*** Block opens ***
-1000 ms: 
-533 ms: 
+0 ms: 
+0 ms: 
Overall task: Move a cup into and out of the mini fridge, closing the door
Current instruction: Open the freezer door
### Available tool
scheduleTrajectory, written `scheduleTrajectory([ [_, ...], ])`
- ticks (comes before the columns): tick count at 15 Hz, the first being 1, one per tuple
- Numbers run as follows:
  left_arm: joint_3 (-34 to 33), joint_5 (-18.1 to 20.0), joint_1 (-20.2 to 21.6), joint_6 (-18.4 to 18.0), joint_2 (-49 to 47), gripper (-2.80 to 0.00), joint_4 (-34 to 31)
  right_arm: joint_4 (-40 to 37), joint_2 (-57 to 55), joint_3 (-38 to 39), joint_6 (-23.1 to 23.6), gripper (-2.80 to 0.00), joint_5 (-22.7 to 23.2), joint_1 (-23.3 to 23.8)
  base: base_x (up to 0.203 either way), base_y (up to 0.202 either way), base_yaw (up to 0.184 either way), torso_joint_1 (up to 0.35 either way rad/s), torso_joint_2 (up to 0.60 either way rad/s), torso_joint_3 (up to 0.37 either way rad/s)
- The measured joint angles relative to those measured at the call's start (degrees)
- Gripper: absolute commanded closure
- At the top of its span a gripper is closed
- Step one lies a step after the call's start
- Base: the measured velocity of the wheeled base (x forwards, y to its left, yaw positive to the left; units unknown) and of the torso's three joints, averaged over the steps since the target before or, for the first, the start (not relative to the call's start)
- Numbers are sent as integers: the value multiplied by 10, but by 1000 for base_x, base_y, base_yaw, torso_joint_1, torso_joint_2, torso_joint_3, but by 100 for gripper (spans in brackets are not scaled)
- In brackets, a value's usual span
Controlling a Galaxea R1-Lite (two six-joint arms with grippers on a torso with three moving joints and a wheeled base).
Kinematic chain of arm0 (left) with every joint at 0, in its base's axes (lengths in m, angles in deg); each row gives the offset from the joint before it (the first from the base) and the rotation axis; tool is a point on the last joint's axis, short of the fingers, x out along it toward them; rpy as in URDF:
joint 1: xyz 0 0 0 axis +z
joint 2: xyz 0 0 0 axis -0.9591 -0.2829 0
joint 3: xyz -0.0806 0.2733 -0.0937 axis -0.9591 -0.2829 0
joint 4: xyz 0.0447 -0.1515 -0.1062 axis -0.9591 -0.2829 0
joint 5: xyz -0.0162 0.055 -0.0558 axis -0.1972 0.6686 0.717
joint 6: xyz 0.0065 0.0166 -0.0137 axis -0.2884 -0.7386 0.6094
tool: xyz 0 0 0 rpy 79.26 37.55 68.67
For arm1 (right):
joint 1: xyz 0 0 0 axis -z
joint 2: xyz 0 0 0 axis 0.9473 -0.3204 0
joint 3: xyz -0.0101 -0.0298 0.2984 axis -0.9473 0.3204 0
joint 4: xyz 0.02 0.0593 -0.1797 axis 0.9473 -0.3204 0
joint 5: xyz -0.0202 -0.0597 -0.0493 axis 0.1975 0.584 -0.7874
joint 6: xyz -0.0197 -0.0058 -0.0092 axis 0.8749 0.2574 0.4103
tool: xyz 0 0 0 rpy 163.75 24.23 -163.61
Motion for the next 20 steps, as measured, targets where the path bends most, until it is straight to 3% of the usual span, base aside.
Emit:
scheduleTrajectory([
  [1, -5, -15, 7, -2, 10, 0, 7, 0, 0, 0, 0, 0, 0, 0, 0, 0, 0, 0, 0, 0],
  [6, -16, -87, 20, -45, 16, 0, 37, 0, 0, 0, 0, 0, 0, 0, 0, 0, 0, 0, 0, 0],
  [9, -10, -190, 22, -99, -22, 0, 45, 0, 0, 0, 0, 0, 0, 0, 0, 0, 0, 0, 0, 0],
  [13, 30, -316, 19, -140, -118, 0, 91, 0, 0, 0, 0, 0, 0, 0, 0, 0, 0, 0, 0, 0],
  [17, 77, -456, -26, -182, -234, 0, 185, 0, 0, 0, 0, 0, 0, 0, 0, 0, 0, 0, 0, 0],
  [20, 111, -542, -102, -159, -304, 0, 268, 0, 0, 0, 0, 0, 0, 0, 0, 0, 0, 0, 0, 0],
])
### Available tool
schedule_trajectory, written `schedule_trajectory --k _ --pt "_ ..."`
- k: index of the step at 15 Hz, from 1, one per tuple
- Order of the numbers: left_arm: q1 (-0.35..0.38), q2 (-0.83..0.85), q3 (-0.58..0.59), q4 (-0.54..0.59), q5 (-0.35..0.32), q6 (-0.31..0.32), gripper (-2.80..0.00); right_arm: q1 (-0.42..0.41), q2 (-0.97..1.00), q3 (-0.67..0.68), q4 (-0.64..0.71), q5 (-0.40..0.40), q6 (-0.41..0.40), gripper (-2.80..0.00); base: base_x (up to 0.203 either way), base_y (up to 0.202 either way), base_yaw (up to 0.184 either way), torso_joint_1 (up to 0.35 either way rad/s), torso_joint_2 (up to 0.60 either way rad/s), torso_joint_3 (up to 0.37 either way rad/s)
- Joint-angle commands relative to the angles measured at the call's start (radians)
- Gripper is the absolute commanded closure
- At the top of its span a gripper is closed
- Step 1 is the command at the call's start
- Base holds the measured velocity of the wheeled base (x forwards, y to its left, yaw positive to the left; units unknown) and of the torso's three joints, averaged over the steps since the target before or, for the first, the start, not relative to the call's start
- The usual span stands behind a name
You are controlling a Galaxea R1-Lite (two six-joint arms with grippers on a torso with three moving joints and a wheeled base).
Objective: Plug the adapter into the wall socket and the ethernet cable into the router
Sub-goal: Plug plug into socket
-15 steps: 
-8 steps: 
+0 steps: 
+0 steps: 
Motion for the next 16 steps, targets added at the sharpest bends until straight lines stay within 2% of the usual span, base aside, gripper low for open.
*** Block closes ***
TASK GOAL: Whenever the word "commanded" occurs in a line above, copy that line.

RESPONSE FOR THIS EXERCISE:
- Gripper: absolute commanded closure
- Gripper is the absolute commanded closure

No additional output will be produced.